Today actually marks the end of Asexual Awareness Week for 2016. Things have been so busy for me this week that I didn’t really have the time to participate in online activities like I normally do. As today has been an exceptionally quiet day, I took some time to reflect on the way things are in the world right now and to build a few dragons out of Legos.
It was about two years ago when I first posted about my life as an asexual in a very sexualized world. I guess in a lot of ways, that post was my “coming out as asexual” thing to the whole world. I’d never really talked about it before and I certainly hadn’t had the words for what I have felt my entire life before and I definitely never had a community or safe place with which to discuss life without sex. My life is very different now than it was, even two years ago. Now, I make entertaining Ace jokes in places I feel comfortable, I’m part of a vast online community of other asexuals who share art, writing, and a sense of community, and I openly discuss sexuality with others. It’s very different. Not really good or bad, just different.
So what does asexuality mean?
I’ll tell you what it means to me, with the disclaimer that I can’t speak for the entire asexual spectrum and that everyone’s experiences are different.
Being asexual simply means a lack of sexual attraction. That’s it. Just a lack of sexual attraction. It doesn’t mean that asexuals don’t have sex or that asexuals don’t have a sex drive, it just means that there is no sexual attraction. There are asexuals who have sex with their partners, asexuals who don’t have sex with their partners, asexuals who only want a romantic relationship, asexuals who only want queer-platonic relationships, asexuals who are happiest just hanging out with friends, asexuals who just want to be left alone, and the list goes on and on. Asexuality is a sexual orientation and being asexual, just like any other orientation, doesn’t have a “cookie-cutter” example of representation.
You would think that a lack of sexual attraction would make life a lot easier but people still find the time and energy to discriminate and have great discourse about asexuality. As the entire “Ace Discourse” thing is entirely too negative, it’s not a topic I want to discuss in any length at the current time. Let me assure you, though, that there’s a lot of less-than-stellar people out there who make being non-hetero-norm very unpleasant and encourages people like me to be genuinely fearful for my safety and the safety of those like me.
Now that I’ve gotten some of the basics out of the way, I’m going to link to some resources about asexuality, including asexual representation in entertainment and some resources for those who might want to increase the diversity of their work by adding asexual characters.
This is a pretty good listing of asexual representation in books from Quiet YA Reads on tumblr.
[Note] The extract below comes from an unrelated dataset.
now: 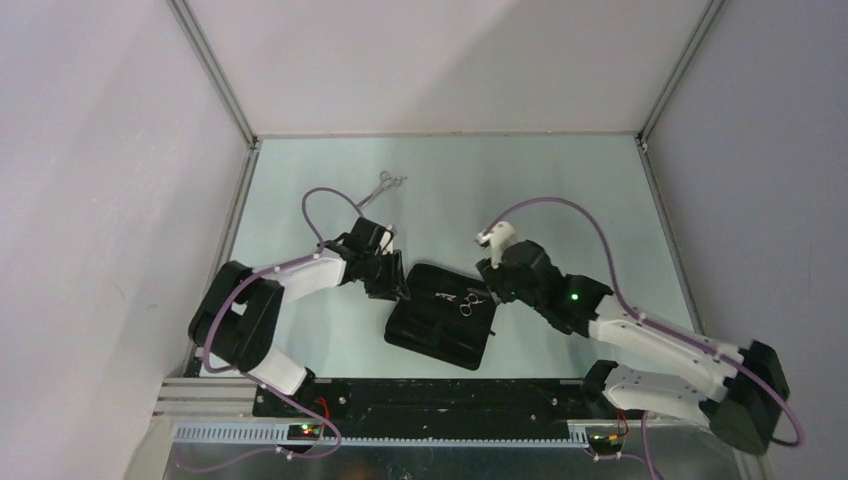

This is another asexual book listing from Albatris on tumblr. One thing to keep in mind is that an author doesn’t need to expressly state that a character is asexual for a character to be asexual. There are a lot of great examples of representation and diversity out there where the author doesn’t call attention to it. I would definitely add Steel Victory and Steel Magic by J.L. Gribble as a very positive representation of an asexual character (Toria). I would also add the Circle of Magic books by Tamora Pierce (Sandry).
Beyond the Rainbow has some tips for writing about asexuality. As my own personal tips for writing about asexual characters, I will tell you that it makes me annoyed and frustrated when asexual characters are portrayed as emotionless or incapable of establishing deep emotional attachments, robots, shallow, socially incompetent, or convertible to happily sexy once they meet “the one”.
Asexuality is considered one of the “invisible orientations” because of its small population of people who identify themselves as asexual. It’s not some way to make people feel like they are a “special snowflake” and it’s certainly something that isn’t well-known. I didn’t even hear the term until I was in my 30s. There are posts on the internet of people in their 60s and older who are learning about asexuality and realizing they aren’t broken after all. I think the world would be a much better place if we all just accepted each other and worked towards helping each other rather than finding ways to belittle others. Hopefully, this post gives the void some new resources and some new reading material.